> [Supplied data]

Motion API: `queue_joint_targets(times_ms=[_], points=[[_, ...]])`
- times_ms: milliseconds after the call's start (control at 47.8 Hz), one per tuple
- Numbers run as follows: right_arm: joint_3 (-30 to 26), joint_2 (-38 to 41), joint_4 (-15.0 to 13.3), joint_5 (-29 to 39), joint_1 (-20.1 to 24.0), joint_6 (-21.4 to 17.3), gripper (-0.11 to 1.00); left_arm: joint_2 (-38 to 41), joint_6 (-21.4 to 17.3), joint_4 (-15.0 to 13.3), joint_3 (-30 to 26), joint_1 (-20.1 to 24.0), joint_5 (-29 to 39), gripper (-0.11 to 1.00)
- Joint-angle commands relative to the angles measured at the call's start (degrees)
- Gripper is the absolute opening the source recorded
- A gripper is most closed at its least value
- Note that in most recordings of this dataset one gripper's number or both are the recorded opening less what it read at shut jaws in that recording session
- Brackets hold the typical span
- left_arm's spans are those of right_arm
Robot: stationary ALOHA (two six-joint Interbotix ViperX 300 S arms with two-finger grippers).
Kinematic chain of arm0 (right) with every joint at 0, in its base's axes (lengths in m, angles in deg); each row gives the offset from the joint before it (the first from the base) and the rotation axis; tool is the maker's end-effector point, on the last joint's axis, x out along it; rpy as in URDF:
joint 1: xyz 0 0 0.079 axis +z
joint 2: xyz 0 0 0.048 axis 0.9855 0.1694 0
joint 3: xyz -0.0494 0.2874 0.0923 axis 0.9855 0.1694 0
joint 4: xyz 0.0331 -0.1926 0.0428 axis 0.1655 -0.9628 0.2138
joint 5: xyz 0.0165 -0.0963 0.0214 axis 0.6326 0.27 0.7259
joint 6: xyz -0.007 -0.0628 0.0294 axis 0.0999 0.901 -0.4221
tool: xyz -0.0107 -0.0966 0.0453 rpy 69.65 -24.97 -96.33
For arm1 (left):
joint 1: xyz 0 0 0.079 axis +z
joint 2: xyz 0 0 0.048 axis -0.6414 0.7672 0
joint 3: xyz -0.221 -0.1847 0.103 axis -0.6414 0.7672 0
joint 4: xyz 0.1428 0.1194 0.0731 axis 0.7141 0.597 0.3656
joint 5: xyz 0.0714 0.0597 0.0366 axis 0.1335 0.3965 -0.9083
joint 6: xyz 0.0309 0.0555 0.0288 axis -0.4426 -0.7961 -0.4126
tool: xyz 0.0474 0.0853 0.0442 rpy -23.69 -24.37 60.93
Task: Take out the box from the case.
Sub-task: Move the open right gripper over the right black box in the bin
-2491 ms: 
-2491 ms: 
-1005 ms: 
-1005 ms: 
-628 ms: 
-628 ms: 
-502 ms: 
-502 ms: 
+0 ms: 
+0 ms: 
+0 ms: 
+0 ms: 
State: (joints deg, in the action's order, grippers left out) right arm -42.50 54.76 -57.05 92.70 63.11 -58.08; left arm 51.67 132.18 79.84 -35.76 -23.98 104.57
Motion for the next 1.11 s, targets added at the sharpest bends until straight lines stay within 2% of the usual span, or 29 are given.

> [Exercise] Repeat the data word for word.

> [Output of the task]
Motion API: `queue_joint_targets(times_ms=[_], points=[[_, ...]])`
- times_ms: milliseconds after the call's start (control at 47.8 Hz), one per tuple
- Numbers run as follows: right_arm: joint_3 (-30 to 26), joint_2 (-38 to 41), joint_4 (-15.0 to 13.3), joint_5 (-29 to 39), joint_1 (-20.1 to 24.0), joint_6 (-21.4 to 17.3), gripper (-0.11 to 1.00); left_arm: joint_2 (-38 to 41), joint_6 (-21.4 to 17.3), joint_4 (-15.0 to 13.3), joint_3 (-30 to 26), joint_1 (-20.1 to 24.0), joint_5 (-29 to 39), gripper (-0.11 to 1.00)
- Joint-angle commands relative to the angles measured at the call's start (degrees)
- Gripper is the absolute opening the source recorded
- A gripper is most closed at its least value
- Note that in most recordings of this dataset one gripper's number or both are the recorded opening less what it read at shut jaws in that recording session
- Brackets hold the typical span
- left_arm's spans are those of right_arm
Robot: stationary ALOHA (two six-joint Interbotix ViperX 300 S arms with two-finger grippers).
Kinematic chain of arm0 (right) with every joint at 0, in its base's axes (lengths in m, angles in deg); each row gives the offset from the joint before it (the first from the base) and the rotation axis; tool is the maker's end-effector point, on the last joint's axis, x out along it; rpy as in URDF:
joint 1: xyz 0 0 0.079 axis +z
joint 2: xyz 0 0 0.048 axis 0.9855 0.1694 0
joint 3: xyz -0.0494 0.2874 0.0923 axis 0.9855 0.1694 0
joint 4: xyz 0.0331 -0.1926 0.0428 axis 0.1655 -0.9628 0.2138
joint 5: xyz 0.0165 -0.0963 0.0214 axis 0.6326 0.27 0.7259
joint 6: xyz -0.007 -0.0628 0.0294 axis 0.0999 0.901 -0.4221
tool: xyz -0.0107 -0.0966 0.0453 rpy 69.65 -24.97 -96.33
For arm1 (left):
joint 1: xyz 0 0 0.079 axis +z
joint 2: xyz 0 0 0.048 axis -0.6414 0.7672 0
joint 3: xyz -0.221 -0.1847 0.103 axis -0.6414 0.7672 0
joint 4: xyz 0.1428 0.1194 0.0731 axis 0.7141 0.597 0.3656
joint 5: xyz 0.0714 0.0597 0.0366 axis 0.1335 0.3965 -0.9083
joint 6: xyz 0.0309 0.0555 0.0288 axis -0.4426 -0.7961 -0.4126
tool: xyz 0.0474 0.0853 0.0442 rpy -23.69 -24.37 60.93
Task: Take out the box from the case.
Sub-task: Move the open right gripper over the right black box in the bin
-2491 ms: 
-2491 ms: 
-1005 ms: 
-1005 ms: 
-628 ms: 
-628 ms: 
-502 ms: 
-502 ms: 
+0 ms: 
+0 ms: 
+0 ms: 
+0 ms: 
State: (joints deg, in the action's order, grippers left out) right arm -42.50 54.76 -57.05 92.70 63.11 -58.08; left arm 51.67 132.18 79.84 -35.76 -23.98 104.57
Motion for the next 1.11 s, targets added at the sharpest bends until straight lines stay within 2% of the usual span, or 29 are given.

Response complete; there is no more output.